DATA BLOCK:
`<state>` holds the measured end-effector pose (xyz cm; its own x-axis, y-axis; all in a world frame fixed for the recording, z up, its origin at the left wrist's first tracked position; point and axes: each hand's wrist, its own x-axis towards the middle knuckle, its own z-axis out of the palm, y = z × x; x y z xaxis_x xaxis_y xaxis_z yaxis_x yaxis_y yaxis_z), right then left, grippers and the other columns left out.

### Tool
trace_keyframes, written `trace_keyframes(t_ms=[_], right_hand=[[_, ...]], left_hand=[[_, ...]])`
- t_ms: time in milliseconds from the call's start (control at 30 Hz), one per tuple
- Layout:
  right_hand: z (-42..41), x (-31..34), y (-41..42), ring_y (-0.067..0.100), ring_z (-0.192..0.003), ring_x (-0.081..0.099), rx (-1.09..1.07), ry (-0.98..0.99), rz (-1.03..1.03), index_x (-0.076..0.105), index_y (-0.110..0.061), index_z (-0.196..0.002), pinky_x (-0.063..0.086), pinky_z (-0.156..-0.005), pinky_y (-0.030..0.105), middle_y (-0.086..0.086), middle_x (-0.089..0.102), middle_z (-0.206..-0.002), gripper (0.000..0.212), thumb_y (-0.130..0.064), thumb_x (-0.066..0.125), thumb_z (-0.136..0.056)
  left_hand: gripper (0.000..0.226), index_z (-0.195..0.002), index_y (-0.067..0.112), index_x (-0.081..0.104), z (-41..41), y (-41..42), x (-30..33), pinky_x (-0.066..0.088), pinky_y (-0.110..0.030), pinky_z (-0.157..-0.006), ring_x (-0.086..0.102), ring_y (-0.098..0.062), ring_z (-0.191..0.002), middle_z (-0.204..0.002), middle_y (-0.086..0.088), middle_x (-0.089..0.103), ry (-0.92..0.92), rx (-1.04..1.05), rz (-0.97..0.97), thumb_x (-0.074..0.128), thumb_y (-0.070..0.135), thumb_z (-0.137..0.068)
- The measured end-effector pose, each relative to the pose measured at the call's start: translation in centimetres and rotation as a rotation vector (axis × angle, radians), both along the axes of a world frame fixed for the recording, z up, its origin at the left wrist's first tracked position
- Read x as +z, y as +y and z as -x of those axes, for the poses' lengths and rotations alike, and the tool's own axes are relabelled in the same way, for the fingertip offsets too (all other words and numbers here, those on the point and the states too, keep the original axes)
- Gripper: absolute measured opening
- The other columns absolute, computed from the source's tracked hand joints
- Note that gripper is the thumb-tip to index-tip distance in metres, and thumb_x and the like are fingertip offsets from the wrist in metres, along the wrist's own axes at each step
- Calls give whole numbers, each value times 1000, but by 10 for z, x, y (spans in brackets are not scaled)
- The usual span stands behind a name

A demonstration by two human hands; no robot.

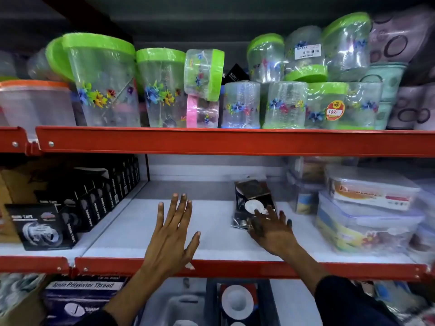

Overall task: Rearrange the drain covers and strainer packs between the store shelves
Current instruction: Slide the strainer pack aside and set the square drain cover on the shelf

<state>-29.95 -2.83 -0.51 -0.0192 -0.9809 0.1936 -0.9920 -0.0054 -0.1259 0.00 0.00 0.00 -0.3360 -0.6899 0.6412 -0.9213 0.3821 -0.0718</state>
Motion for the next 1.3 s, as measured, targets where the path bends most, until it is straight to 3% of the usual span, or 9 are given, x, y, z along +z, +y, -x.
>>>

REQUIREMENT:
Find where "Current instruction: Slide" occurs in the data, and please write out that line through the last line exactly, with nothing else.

EXPECTED OUTPUT:
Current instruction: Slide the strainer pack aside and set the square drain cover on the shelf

<state>-29.95 -2.83 -0.51 -0.0192 -0.9809 0.1936 -0.9920 -0.0054 -0.1259 0.00 0.00 0.00 -0.3360 -0.6899 0.6412 -0.9213 0.3821 -0.0718</state>
Motion for the next 1.3 s, as measured, targets where the path bends most, until it is straight to 3% of the usual span, or 9 are given, x, y, z along +z, +y, -x.
>>>

The output contains nothing further.